In a feat of procedural wizardry, Nordean already appealed today’s decision, yesterday, by sticking it onto an appeal of Kelly’s refusal to reopen bail.
The denial of his motion to dismiss normally would not be appealable until after trial (at which point Kavanaugh can have his say).
One reason Nordean may have done that is to attempt to stave off a flood of Proud Boys rushing to join Matthew Greene in pleading out. That’s because Judge Kelly’s decision will also apply to the following groups of Proud Boys and Proud Boy adjacent defendants whose cases he is also presiding over, as well as a number of others who might get added in if — as I expect — DOJ consolidates its Proud Boy conspiracy cases in the weeks ahead:
- Nordean (4 defendants)
- Pezzola (2 remaining defendants after Greene’s change of plea)

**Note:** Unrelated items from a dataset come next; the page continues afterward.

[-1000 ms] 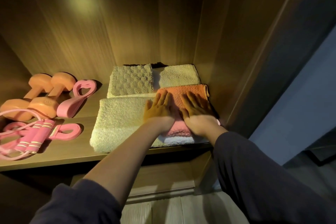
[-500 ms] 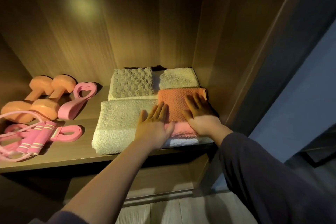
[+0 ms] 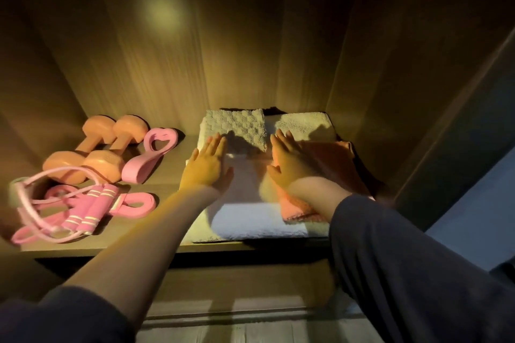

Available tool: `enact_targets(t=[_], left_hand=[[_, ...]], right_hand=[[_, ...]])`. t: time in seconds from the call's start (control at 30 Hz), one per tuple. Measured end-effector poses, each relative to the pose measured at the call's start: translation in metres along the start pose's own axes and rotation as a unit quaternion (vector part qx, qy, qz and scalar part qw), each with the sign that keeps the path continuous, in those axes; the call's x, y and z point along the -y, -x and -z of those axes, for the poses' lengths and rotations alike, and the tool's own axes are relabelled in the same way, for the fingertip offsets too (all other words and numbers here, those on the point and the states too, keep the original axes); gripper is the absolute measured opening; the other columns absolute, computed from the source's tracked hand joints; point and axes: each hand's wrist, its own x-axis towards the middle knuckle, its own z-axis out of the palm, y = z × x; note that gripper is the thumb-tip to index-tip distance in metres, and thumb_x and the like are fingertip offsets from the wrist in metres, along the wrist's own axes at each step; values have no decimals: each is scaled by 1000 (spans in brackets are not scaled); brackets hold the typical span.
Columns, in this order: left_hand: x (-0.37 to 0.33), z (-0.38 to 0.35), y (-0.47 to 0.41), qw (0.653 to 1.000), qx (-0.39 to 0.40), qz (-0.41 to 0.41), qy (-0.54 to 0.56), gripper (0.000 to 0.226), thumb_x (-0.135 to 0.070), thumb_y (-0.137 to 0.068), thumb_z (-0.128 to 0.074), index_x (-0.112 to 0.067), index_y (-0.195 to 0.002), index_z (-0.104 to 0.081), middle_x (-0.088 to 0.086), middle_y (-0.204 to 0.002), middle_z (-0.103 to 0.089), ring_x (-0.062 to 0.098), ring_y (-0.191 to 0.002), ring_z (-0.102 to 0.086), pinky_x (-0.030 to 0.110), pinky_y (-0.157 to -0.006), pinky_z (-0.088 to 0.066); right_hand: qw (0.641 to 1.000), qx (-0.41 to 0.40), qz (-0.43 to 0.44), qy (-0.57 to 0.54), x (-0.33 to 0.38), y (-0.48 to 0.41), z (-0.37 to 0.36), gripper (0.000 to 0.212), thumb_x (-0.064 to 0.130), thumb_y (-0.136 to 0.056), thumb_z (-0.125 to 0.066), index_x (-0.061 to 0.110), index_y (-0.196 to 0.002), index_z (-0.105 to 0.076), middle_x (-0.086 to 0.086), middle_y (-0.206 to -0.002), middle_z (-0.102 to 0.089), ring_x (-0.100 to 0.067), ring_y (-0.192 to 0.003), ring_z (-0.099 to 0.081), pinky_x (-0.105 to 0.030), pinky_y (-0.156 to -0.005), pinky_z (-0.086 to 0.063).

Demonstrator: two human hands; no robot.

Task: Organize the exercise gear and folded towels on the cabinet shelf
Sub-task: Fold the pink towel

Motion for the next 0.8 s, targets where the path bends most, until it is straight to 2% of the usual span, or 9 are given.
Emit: enact_targets(t=[0.07, 0.2, 0.37, 0.47, 0.57, 0.7, 0.73, 0.8], left_hand=[[5, 1, -12, 1000, -9, -10, -9, 69, -32, -102, -38, -11, -157, -2, 5, -165, 1, 19, -151, 1, 40, -122, -10], [10, -3, -31, 999, -10, -37, -23, 70, -40, -102, -36, -10, -156, -3, 7, -164, 1, 22, -151, 1, 41, -121, -13], [19, -19, -52, 999, 0, -12, -31, 75, -40, -100, -39, -14, -157, 2, 11, -164, 7, 31, -150, 6, 44, -122, -8], [24, -25, -59, 999, -15, 24, 30, 78, -41, -97, -49, -19, -157, -5, 16, -163, 4, 38, -149, -6, 47, -118, -19], [27, -29, -61, 995, -61, 34, 69, 69, -36, -95, -54, -25, -155, -20, 10, -163, -10, 34, -146, -22, 49, -114, -29], [30, -23, -55, 982, -122, 17, 140, 48, -19, -98, -48, -26, -144, -44, 4, -155, -32, 33, -128, -49, 44, -92, -49], [29, -20, -54, 981, -131, 7, 146, 47, -16, -97, -47, -27, -142, -48, 4, -152, -36, 33, -123, -53, 44, -88, -51], [27, -13, -51, 977, -143, -12, 155, 51, -10, -95, -46, -28, -142, -49, 2, -152, -38, 32, -124, -53, 44, -89, -51]], right_hand=[[1000, -11, 19, -3, 9, -15, -5, 69, 24, -103, -43, 13, -157, 0, -4, -164, 9, -26, -150, 10, -38, -120, 3], [995, -45, 45, 73, 10, -44, -19, 70, 23, -102, -45, 12, -157, -4, -6, -165, 1, -29, -151, 1, -39, -121, -6], [995, -64, 48, 55, 9, -74, -34, 68, 13, -98, -49, 12, -156, -13, -6, -165, -4, -28, -150, -7, -38, -120, -15], [998, -41, 41, 0, 9, -83, -40, 69, 7, -97, -47, 14, -156, -12, -4, -165, 0, -28, -150, -8, -42, -121, -16], [997, -35, 49, -47, 8, -88, -43, 66, 2, -97, -45, 13, -156, -16, -6, -165, -4, -29, -150, -10, -46, -121, -15], [995, -83, 44, 31, 10, -89, -39, 67, -4, -93, -44, 16, -154, -23, -3, -164, -9, -24, -139, -38, -37, -105, -41], [994, -96, 39, 34, 11, -87, -36, 66, -5, -93, -44, 17, -153, -26, -3, -164, -11, -23, -135, -44, -36, -102, -44], [992, -117, 39, 37, 15, -83, -31, 61, -3, -94, -42, 16, -151, -29, -2, -163, -15, -22, -132, -48, -35, -101, -46]])
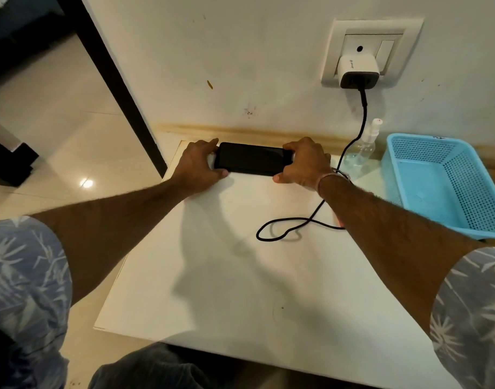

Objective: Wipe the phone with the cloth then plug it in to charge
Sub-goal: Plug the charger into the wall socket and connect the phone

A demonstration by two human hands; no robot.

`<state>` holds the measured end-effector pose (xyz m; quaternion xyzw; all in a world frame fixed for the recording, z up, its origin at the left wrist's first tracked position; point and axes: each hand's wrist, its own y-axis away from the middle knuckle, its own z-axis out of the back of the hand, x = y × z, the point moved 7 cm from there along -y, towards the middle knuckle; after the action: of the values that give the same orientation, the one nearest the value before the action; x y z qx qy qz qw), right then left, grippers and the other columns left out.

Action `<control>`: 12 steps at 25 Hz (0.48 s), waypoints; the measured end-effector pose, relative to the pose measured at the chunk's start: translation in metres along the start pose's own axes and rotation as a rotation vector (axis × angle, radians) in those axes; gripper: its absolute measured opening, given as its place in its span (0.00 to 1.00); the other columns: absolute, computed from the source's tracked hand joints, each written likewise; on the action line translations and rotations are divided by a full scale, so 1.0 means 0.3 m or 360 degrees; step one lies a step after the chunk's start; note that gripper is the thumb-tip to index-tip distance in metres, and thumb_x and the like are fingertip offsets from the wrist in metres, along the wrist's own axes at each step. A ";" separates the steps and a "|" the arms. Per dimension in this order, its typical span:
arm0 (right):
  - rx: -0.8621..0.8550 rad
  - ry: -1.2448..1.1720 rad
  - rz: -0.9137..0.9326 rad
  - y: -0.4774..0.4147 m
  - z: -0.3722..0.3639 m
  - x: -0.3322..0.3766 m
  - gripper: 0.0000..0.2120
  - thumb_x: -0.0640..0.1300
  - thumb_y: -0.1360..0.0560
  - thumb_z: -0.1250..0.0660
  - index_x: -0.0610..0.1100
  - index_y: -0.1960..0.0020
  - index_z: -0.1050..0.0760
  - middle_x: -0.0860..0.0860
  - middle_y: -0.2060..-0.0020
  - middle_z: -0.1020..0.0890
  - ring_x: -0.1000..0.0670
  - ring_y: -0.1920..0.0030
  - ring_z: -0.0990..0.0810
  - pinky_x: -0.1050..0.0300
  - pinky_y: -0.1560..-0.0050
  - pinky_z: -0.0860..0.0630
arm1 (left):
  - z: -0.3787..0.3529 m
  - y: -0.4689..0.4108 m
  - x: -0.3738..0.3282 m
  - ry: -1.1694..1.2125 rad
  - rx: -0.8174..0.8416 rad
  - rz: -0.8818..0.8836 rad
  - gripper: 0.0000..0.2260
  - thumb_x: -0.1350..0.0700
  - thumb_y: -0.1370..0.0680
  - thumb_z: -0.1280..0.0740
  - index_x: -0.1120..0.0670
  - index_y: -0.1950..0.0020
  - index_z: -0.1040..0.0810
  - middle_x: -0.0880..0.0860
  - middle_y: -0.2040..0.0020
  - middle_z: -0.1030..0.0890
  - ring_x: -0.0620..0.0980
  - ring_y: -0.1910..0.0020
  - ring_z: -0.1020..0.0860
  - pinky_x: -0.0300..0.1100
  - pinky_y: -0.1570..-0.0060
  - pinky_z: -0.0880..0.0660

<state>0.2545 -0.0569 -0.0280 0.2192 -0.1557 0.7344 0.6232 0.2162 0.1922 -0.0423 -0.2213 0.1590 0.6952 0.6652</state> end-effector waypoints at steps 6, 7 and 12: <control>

- Chrestman (6 defendants)
- Jackman (5 defendants charged individually with obstruction, but not with conspiracy)
- Hughes (2 defendants)
- Samsel (2 defendants)*
All defendants charged with obstruction have been waiting for these opinions. But as it happens, almost two dozen people currently or potentially charged with obstruction will be covered by this opinion. And if the attorneys are seeing the same signs of an imminent superseding Proud Boy indictment, if they don’t think there’ll be any fresh uncertainty from another judge, they may rush for the exits before that happens.
Thus far, with assistance from Enrique Tarrio, the Proud Boys have prevented the kinds of (visible) defections we’ve seen from the Oath Keepers. But this decision — coming at the same time as Greene’s plea deal — may change that.
*DOJ has been talking about consolidating Samsel’s case with that of Paul Johnson and Stephen Chase Randolph, along with another not-yet arrested defendant. If they do that, it would normally be kept under Judge Paul Friedman since he had the case first.
Update: Corrected McFadden’s first name.